In 1907, the Leiden professor Petrus Blok published the last part of his History of the Dutch People, dedicated to the arts. However, he totally ignored music, claiming Dutch music did not possess any 'national character'. The composer Johan Wagenaar published a rebuttal, in which he claimed that 'true' Dutch music could be characterised by a 'simple, spirited or firm melody, by a sense of the cosy and quietly sensitive, a sharp rhythm and, finally, a sense of humour'. Wagenaar named two works as an example: Peter van Anrooy's Piet Hein Rhapsody, an orchestral pot-boiler based on a popular song about the seventeenth century Dutch naval hero Piet Hein and Bernard Zweers' Third Symphony, subtitled 'To My Fatherland'. Indeed, Zweers could be said to be the most overtly nationalistic of all Dutch composers. Not in the sense that, like so many other European composers, he based his music exclusively on folk music, but more in his exploitation of national themes.

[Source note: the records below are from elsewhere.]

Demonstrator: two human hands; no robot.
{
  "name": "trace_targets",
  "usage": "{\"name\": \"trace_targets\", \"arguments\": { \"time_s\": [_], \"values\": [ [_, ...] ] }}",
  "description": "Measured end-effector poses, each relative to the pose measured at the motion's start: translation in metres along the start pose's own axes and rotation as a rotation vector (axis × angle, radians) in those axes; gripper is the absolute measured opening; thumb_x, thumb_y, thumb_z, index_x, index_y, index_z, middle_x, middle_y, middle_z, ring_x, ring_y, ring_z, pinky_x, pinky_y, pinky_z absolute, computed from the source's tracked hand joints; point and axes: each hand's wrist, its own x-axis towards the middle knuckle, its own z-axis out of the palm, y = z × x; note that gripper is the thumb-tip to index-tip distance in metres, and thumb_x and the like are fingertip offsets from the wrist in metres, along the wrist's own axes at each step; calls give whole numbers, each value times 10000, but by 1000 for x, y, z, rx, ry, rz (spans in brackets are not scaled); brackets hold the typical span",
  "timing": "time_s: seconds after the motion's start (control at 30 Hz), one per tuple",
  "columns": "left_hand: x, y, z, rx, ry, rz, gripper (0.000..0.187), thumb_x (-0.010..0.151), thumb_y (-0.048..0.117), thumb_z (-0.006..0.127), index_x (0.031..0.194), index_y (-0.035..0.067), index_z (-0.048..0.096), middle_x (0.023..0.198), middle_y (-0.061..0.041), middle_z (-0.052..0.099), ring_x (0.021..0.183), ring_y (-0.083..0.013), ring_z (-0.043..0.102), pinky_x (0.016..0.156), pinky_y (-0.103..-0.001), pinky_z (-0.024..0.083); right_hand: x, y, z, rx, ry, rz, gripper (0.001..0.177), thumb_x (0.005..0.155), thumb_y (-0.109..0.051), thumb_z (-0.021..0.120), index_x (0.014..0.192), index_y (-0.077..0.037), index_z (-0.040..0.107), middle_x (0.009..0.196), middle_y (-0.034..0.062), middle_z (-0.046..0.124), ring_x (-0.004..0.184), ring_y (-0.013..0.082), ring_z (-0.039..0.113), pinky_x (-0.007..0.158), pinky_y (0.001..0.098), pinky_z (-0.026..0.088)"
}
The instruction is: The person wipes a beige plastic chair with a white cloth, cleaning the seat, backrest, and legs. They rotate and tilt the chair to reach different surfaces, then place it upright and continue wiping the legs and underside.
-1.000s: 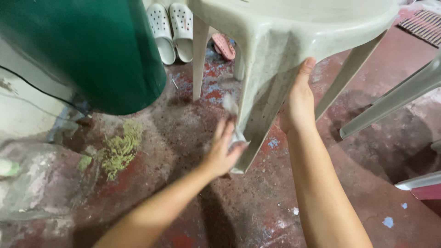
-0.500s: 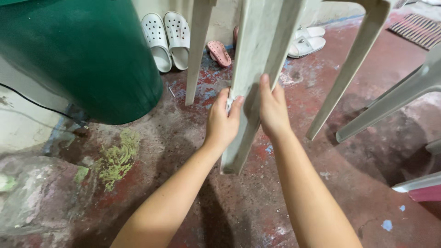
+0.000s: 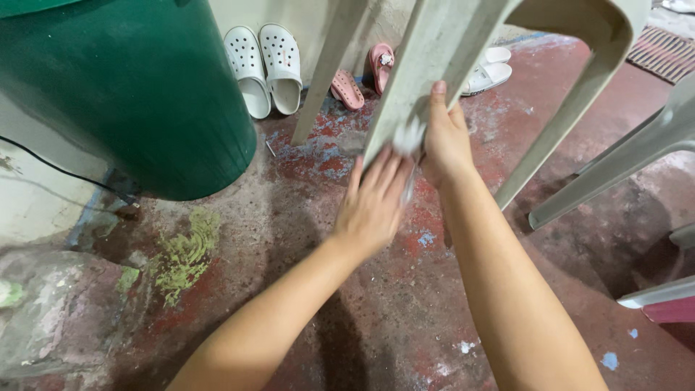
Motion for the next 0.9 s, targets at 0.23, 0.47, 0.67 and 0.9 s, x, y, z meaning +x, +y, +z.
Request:
{"name": "trace_targets", "arguments": {
  "time_s": [0.23, 0.47, 0.67, 0.9],
  "values": [
    [-128, -41, -11, 60, -339, 264, 519, 864, 91, 544, 1383, 75, 519, 1506, -137, 535, 1485, -298, 397, 1208, -566, 231, 30, -21, -37, -133, -6, -184, 467, 1025, -400, 543, 1320, -39, 565, 1190, 113, 708, 1061, 242, 703, 905, 453, 617],
    [-121, -44, -6, 38, -204, 184, 484, 875, 100, 553, 1350, 10, 561, 1297, -172, 603, 1165, -330, 560, 1085, -483, 392, 37, -11, -40, -166, 111, -269, 457, 1050, -372, 557, 1337, -16, 558, 1240, 121, 702, 1106, 220, 683, 946, 411, 599],
    [-107, -38, -23, -85, -291, 111, 284, 866, 53, 580, 1146, 54, 627, 1117, -110, 628, 1071, -300, 584, 989, -468, 441, 21, -15, -34, -215, 131, -225, 451, 1027, -380, 564, 1313, -31, 564, 1211, 107, 697, 1081, 201, 683, 910, 397, 608],
    [-83, -51, -38, 79, -142, 142, 342, 847, -20, 587, 1181, 25, 652, 1191, -138, 637, 1098, -286, 584, 1001, -436, 449, 23, -2, -26, -313, 85, -325, 418, 1049, -362, 578, 1224, 10, 653, 1093, 94, 737, 989, 171, 670, 870, 345, 575]
  ]
}}
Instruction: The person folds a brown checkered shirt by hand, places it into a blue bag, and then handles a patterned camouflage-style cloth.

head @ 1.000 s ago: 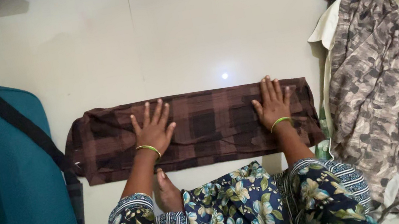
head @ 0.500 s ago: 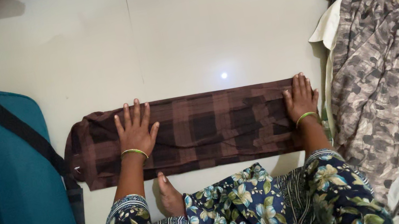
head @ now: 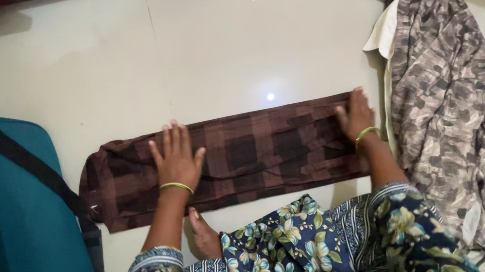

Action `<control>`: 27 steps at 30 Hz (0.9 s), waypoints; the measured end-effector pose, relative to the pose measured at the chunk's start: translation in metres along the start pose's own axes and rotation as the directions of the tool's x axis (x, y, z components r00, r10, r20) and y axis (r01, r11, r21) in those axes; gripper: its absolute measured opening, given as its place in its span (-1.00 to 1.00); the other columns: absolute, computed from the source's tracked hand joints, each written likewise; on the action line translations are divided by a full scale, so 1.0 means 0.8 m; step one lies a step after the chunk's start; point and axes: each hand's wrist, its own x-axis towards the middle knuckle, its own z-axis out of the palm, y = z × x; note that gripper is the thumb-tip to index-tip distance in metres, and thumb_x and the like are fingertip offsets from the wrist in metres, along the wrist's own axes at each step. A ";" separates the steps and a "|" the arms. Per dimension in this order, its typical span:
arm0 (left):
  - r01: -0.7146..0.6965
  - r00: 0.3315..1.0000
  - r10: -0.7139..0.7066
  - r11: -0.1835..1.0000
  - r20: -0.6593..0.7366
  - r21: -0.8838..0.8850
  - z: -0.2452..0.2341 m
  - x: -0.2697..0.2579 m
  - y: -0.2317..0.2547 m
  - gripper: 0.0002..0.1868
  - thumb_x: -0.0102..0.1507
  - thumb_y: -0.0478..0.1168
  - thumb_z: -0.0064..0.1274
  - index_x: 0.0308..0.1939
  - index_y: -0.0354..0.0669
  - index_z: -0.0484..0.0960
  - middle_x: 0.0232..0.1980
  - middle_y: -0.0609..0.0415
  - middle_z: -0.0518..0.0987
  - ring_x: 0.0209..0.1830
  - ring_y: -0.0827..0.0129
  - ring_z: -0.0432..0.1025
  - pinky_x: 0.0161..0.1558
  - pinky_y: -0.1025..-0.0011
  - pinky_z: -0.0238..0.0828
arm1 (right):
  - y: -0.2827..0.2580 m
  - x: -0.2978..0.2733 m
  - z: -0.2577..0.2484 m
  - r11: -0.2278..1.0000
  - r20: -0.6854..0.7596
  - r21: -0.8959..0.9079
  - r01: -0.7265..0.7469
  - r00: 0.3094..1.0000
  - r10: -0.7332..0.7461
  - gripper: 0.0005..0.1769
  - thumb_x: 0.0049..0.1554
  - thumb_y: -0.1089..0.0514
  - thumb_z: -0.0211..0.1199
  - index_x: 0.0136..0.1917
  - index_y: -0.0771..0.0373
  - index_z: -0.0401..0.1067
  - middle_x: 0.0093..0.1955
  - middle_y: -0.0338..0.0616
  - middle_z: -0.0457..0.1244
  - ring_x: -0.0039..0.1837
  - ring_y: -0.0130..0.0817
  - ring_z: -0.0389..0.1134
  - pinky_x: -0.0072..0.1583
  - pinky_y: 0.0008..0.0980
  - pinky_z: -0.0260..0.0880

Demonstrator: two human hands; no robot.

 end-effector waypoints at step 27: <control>-0.066 0.888 0.041 0.997 0.458 0.038 -0.004 -0.028 0.066 -0.05 0.33 0.43 -0.33 0.63 0.15 -0.30 0.70 0.03 -0.46 0.67 -0.07 -0.57 0.39 -0.52 -0.48 | 0.039 0.012 0.002 0.798 -0.416 0.586 0.142 0.898 0.146 -0.21 0.19 0.38 0.02 0.67 0.25 -0.02 0.57 0.23 0.14 0.52 0.00 0.24 0.41 -0.23 0.31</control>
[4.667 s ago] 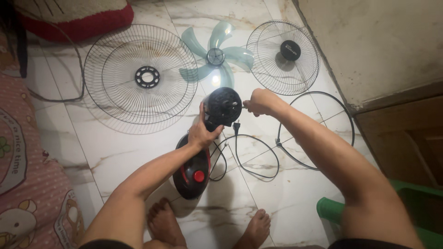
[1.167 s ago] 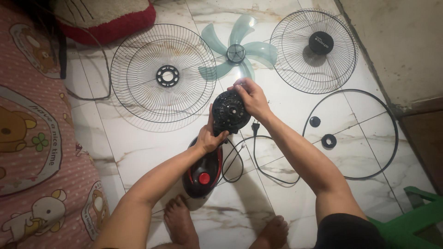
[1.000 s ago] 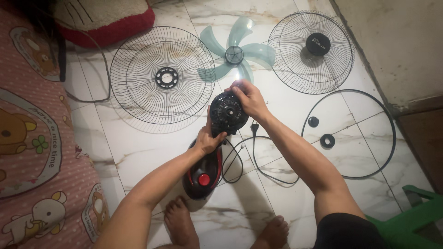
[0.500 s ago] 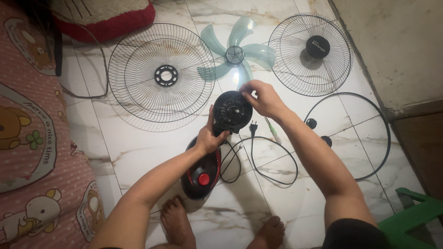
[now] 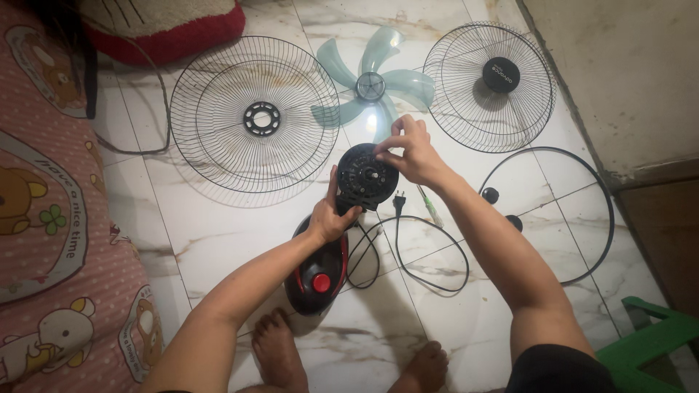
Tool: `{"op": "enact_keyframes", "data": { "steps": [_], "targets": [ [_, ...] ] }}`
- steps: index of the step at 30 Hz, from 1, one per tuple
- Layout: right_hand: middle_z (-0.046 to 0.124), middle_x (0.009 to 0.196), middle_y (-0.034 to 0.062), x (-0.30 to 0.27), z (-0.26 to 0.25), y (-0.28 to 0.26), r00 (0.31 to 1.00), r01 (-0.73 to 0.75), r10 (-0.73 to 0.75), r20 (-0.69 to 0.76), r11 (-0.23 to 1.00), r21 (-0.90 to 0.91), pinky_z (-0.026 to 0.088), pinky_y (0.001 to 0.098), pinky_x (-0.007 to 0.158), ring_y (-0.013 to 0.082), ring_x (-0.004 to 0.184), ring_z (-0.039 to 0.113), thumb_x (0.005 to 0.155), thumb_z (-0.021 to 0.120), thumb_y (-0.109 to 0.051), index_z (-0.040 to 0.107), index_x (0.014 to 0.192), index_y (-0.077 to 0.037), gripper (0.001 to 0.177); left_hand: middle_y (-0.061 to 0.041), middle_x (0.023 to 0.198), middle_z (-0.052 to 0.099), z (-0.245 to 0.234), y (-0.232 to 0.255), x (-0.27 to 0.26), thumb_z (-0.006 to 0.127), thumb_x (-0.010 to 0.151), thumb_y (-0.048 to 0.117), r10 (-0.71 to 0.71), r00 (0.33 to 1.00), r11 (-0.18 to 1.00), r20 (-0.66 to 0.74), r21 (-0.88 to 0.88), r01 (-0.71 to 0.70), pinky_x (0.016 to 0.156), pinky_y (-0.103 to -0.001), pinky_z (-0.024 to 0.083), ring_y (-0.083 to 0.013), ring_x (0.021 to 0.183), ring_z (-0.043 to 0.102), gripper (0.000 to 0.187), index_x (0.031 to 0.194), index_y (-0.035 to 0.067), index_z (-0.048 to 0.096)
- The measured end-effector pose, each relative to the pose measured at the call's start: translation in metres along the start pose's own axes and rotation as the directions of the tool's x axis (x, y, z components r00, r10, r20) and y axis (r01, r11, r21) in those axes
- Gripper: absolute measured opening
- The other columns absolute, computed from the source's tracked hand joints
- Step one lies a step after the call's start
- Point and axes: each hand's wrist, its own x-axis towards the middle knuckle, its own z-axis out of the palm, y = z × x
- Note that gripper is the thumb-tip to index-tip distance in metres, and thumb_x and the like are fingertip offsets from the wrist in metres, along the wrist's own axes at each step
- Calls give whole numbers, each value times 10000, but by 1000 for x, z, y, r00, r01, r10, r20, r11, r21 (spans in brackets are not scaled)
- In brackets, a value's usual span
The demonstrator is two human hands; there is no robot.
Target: The person disassembles a fan by removing screws from the motor housing using a screwdriver. They then reassemble the fan by attaching the motor housing to the base and securing it with screws.
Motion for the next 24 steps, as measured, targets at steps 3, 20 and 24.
{"op": "enact_keyframes", "data": {
  "steps": [3,20,24],
  "targets": [
    [473,1086,44,-3,9,1,999,-47,47,13,999,-22,382,430,946,289,1043,427,779,872,-207,822,939,-252,173,-215,1200,737,0,0,0,669,844,546,-4,1000,1000,7,-12,4,990,-456,533,-446,1126,694,1176,1633,94,-77],
    [482,1101,66,-10,14,-10,995,-93,90,-45,994,-61,372,468,905,301,1081,454,770,871,-217,792,892,-214,145,-206,1139,751,-1,4,0,662,832,553,-6,1000,1000,0,-9,6,970,-425,542,-419,1077,721,1185,1634,63,-60],
    [505,1116,55,-6,9,-13,999,-6,0,-34,983,-181,358,491,874,320,1079,451,751,880,-206,789,866,-217,146,-206,1108,757,0,3,0,647,804,578,-66,997,998,27,24,65,972,-426,537,-423,1069,714,1212,1629,54,-69]
  ]
}}
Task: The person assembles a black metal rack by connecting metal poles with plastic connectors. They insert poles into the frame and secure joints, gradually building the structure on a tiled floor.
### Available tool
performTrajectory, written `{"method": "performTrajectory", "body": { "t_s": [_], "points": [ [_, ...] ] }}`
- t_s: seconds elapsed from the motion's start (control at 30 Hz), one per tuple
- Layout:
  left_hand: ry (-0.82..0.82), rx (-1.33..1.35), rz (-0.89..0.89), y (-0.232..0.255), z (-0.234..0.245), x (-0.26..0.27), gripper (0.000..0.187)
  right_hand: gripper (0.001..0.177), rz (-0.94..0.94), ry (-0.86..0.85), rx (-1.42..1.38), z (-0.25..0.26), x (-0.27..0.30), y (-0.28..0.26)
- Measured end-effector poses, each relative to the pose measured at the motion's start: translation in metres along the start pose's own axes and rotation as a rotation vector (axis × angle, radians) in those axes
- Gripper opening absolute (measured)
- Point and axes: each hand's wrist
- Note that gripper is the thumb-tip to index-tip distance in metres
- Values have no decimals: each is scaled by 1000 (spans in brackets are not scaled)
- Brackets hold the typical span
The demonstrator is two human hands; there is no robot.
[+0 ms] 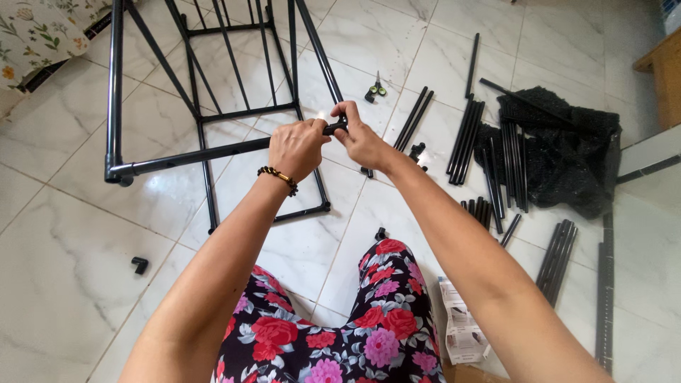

However, there is a strange dichotomy in Zweers' ideas about music. On the one hand, he strived to develop a specifically Dutch brand of music, free from foreign influence. For instance, his vocal music only employs Dutch-language texts, and when it has a programme, that is frequently inspired by Dutch themes: Rembrandt, Vondel's Gijsbrecht van Aemstel, Dutch landscapes, and so forth. His aim was the greater good of Dutch art, because "Never will art get a foothold with a people, when it uses a foreign language in song, or when it takes in art by means of foreign tongues". On the other hand, the German influences in his music are undeniable. His Second Symphony is thoroughly Wagnerian; his Third gave him the epithet 'the Dutch Bruckner'. One cannot imagine Zweers much appreciating that honour (and it really is undeserved as well, since the only Brucknerian thing about the work is its length).

Review by Bob Barnett:
The Zweers is a symphony of Brucknerian length across four graphically titled movements. These are: I In the Dutch forests; II In the country; III On the beach and at sea; IV At the capital. In this work Zweers has come a long way from the heavily Germanic orientation of the first two symphonies. He now deploys a brilliant palette of poetic ideas and colouristic devices. There’s more than a dash of passionate Tchaikovsky here, a flurry of Rimsky there. The effect sometimes recalls Louis Glass’s much later Fifth Symphony and the colouristic tone poems of Glazunov (The Sea and The Forest) and Ludolf Nielsen. There’s some simply glorious writing for the brass and the last movement harbours plenty of glowing examples which also give off a pleasingly grating bite. I had wondered if it would be all rather suite-like but there is a symphonic steel to Zweers’ writing which makes this more than a merely well-crafted pictorial indulgence. This is a symphony of lavish duration but of well conceived and executed ideas deployed within their span for potential pleasure and no further.

This will appeal to those who love their nationalist programme symphonies with a Tchaikovskian accent.